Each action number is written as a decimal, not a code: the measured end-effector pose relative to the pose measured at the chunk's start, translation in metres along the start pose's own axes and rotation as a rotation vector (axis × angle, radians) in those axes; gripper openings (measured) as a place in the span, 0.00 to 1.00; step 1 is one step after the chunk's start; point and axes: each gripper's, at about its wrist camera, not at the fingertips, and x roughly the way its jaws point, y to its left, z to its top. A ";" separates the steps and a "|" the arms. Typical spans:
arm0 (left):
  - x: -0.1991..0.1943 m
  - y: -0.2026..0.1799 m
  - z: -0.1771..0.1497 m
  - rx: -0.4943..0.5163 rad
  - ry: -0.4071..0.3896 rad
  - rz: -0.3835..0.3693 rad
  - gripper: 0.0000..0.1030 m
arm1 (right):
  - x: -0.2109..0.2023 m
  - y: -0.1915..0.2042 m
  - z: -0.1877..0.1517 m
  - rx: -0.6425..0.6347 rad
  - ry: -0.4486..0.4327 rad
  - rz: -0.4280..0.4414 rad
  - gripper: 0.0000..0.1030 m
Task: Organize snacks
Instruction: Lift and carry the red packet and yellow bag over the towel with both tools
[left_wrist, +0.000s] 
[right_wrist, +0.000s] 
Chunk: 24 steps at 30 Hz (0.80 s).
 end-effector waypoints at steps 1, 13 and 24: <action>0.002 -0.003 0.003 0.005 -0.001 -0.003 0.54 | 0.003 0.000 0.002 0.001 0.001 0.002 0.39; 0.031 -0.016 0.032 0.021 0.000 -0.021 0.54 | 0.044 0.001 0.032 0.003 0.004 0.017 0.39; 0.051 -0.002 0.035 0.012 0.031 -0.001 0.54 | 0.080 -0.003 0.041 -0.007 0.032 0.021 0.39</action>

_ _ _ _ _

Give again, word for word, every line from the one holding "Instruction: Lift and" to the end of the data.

• [Response area]
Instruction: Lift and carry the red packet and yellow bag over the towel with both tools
[left_wrist, +0.000s] 
[right_wrist, +0.000s] 
Chunk: 24 steps at 30 Hz (0.80 s).
 end-effector waypoints at steps 1, 13 and 24: <action>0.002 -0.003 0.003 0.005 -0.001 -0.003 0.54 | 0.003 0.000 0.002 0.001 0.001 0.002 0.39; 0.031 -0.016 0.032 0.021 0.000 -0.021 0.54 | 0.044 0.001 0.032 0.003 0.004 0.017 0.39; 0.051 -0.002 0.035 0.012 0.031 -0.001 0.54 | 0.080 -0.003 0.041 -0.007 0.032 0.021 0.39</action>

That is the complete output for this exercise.